▸ **TASK BRIEF**: The data below should be restated word for word, pictures omitted.

▸ **EXERCISE DATA**:
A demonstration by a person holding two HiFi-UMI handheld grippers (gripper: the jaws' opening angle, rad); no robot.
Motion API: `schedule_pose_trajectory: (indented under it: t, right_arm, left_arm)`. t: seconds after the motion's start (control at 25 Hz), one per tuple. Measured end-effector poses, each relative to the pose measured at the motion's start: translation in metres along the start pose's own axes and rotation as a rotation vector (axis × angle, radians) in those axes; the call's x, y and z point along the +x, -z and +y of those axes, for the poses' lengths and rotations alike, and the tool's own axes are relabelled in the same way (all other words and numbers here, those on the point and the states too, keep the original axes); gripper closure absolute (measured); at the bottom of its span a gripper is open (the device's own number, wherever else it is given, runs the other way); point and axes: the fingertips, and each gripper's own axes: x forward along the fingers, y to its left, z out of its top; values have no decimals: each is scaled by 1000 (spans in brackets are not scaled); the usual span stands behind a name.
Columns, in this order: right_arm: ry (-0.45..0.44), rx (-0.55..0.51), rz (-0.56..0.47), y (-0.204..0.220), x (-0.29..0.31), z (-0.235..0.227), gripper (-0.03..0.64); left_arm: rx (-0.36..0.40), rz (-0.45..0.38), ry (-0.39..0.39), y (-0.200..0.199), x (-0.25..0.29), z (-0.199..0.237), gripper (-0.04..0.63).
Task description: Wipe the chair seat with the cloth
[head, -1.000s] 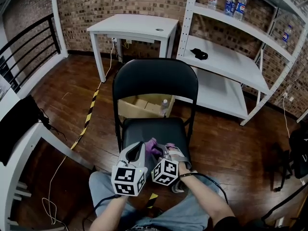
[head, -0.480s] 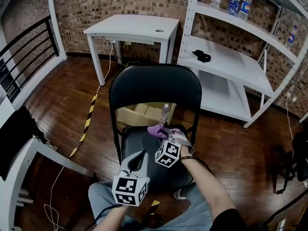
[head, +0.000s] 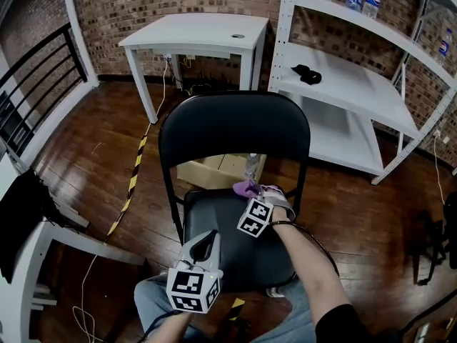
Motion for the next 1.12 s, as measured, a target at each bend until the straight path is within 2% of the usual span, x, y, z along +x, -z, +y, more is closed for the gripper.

▸ **YOUR SOLUTION**:
A demonstration by a person holding two HiFi-UMI handheld grippers (gripper: the jaws' opening angle, rad); no robot.
Motion API: `schedule_pose_trajectory: (indented under it: t, right_arm, left_arm)`. t: seconds after the motion's start (control at 25 Hz), one per tuple. Measured end-effector poses, each relative to the pose measured at the motion's start: translation in metres along the start pose's own axes and rotation as a rotation vector (axis × angle, radians) in those axes; the call's x, y and z point along the +x, -z and +y of those axes, for the poses' lengths and rotations alike, and the tool's own axes are relabelled in the same way (all other words and numbers here, those on the point and the states too, keep the original axes); gripper closure absolute (measured); at the bottom of its span a gripper is open (the device's own number, wherever else it is given, runs the other way); point and axes: the fingertips, and each gripper's own axes: x forward along the fingers, y to its left, z out of its top; values have no decimals: each is scaled by 1000 (spans in brackets are not scaled); the usual span stands behind a name.
Columns, in this order: right_arm: ry (-0.45..0.44), rx (-0.55..0.51), rz (-0.56..0.47), y (-0.204..0.220), x (-0.29..0.31), z (-0.235..0.227), gripper (-0.03..0.64); left_arm: rx (-0.36..0.40), rz (-0.45..0.38), ry (-0.39..0.39), y (-0.200..0.199), x (-0.25..0.29), z (-0.199..0.237), gripper (-0.04..0.63).
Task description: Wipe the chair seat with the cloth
[head, -1.000s] 
[head, -0.480s] 
[head, +0.000s] 
Motion for the next 1.12 s, as measured, a target at each bend until the straight path is within 2% of the usual span, x, y, z along +x, -z, +y, more is closed for the gripper.

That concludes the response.